There were two major points to his sermon, which was posted in its entirety on Mars Hill's website, the first being that Jesus said he was God. Many people wrongly believe that Jesus never made such a claim, Driscoll explained, and saythat it was Christians who gave him the God-title.
When Jesus said "I and the Father are one" in John 10:30, Driscoll says, and immediately after the Jews tried to stone him for blasphemy, it wasn't because of any other reason except that he made himself out to be God.
"Jesus fed people but they didn't kill him for that. Jesus was nice to people but they didn't kill him for that. Jesus healed sick people but they didn't kill him for that. They killed Jesus because he said he was God," said Driscoll.
Jesus had nothing to gain by saying he was God, Driscoll says, because he was homeless, he was "broke," his family and friends doubted him and he knew he would be killed if he continued making such extraordinary claims.
He also pointed out that no other founder of a major religion – Buddha, Mohammed, Krishna or Abraham – ever claimed to come down from heaven. Some of them claimed to have seen heaven or received a revelation from God, but none of them said they came from heaven like Jesus did. Jesus' claim that he is God is "the most extraordinary claim in the history of the world," said Driscoll.
The second major point of Driscoll's sermon was that Jesus showed himself to be God.
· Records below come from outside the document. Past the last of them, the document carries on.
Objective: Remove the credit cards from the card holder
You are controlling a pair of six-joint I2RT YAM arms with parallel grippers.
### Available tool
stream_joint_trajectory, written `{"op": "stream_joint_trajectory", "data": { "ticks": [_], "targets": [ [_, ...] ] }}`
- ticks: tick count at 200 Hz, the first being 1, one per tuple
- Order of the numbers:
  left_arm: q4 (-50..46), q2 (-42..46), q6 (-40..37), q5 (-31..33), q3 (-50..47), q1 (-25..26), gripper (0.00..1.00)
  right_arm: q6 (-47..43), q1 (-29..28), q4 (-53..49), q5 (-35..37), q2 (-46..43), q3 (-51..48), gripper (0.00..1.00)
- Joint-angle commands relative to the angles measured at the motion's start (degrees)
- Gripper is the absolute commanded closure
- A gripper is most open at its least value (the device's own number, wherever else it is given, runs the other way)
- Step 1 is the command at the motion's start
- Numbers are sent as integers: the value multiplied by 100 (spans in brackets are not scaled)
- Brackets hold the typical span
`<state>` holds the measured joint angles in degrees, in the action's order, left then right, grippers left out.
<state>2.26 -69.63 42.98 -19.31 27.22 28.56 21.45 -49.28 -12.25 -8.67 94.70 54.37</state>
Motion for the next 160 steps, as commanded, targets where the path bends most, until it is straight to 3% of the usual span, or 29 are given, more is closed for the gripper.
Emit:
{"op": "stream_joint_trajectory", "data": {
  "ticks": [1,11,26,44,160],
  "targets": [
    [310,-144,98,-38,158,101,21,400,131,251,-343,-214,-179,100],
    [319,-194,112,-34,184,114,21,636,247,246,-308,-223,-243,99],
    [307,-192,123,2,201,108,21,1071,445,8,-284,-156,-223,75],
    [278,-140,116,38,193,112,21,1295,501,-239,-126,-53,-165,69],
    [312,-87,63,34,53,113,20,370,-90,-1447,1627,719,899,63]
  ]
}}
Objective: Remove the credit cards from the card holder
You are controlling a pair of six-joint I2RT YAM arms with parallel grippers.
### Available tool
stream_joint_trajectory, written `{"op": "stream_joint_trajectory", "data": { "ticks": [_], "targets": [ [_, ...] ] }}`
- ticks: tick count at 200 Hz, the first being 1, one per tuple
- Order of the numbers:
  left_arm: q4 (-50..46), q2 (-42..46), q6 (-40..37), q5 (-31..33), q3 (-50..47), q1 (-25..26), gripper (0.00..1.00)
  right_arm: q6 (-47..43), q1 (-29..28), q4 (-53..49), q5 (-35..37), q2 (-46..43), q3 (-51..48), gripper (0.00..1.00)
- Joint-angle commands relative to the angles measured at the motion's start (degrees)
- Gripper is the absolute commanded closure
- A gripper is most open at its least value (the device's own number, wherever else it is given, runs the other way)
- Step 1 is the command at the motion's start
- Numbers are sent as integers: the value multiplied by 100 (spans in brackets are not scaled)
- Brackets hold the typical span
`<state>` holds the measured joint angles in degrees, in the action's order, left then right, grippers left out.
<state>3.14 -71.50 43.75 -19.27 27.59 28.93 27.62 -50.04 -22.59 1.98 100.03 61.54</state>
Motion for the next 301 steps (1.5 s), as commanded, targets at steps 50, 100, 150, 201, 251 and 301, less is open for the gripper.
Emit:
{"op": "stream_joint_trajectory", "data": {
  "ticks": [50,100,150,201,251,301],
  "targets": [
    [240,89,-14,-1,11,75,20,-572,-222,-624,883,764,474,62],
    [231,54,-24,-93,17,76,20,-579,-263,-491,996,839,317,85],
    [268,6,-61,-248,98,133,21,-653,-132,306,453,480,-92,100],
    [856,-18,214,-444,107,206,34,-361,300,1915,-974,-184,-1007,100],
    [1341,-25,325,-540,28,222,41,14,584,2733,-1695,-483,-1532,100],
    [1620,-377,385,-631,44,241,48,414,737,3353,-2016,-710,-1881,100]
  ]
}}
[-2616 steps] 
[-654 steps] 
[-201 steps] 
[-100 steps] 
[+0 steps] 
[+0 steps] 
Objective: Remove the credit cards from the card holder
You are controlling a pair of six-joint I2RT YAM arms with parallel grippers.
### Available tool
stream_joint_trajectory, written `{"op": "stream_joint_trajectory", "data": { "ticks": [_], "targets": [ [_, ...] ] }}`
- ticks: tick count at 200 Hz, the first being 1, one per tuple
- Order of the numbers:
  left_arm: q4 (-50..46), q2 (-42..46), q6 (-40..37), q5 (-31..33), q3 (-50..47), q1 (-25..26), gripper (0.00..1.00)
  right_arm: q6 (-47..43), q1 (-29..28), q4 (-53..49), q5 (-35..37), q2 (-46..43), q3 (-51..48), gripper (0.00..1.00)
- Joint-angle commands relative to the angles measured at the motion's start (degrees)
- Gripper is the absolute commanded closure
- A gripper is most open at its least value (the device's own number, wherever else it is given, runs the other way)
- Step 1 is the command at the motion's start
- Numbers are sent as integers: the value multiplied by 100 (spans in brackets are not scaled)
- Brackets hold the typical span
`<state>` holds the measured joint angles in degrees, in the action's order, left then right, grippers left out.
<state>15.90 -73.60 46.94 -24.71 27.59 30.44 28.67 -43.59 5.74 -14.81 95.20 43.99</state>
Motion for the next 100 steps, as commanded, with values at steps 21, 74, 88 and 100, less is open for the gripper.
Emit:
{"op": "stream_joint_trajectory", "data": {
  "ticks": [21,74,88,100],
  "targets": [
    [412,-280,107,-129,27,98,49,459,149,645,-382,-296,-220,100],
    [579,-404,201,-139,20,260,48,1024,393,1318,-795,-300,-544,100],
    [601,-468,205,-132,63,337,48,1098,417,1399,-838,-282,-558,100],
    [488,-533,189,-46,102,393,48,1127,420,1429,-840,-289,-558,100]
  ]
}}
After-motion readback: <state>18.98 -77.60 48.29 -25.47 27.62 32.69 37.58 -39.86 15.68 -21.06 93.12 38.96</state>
"Christianity is not based upon philosophical speculation, but historical fact," he said. "Jesus lived. Jesus said he was God. Jesus died. Jesus rose to show he was God."
In the middle of his message, Driscoll showed a video clip of a trip he previously took to Israel. In the video, he explains that there are large shrines and places of worship built over the grave sites of Abraham, the founder of Judaism, Buddha, the founder of Buddhism, and Muhammed, the founder of Islam, but says there is no shrine at the tomb of Jesus because his resurrection has made it difficult to identify which tomb he was actually buried in.
"No one has any idea where the most famous man in the history of the world was buried," he said. He later added, "There is no evidence that our founder is dead."
Driscoll says everyone deserves condemnation, but knowing Jesus Christ takes a person out of the "path of the wrath of God." The Gospel message is called the "good news," he explained, for that very reason.
"The amount of information on the earth is doubling...every two years. We are inundated with information, flooded with facts and figures and findings. Of all that could be known, the one thing that must be known is the death, burial and resurrection of Jesus Christ," he said.
On Monday, Driscoll posted a message to his Twitter account saying that over 400 people were baptized through Mars Hill's ministry on Easter. In all, 19,571 people attended 41 different Mars Hill services across four different states as the church celebrated Resurrection Sunday.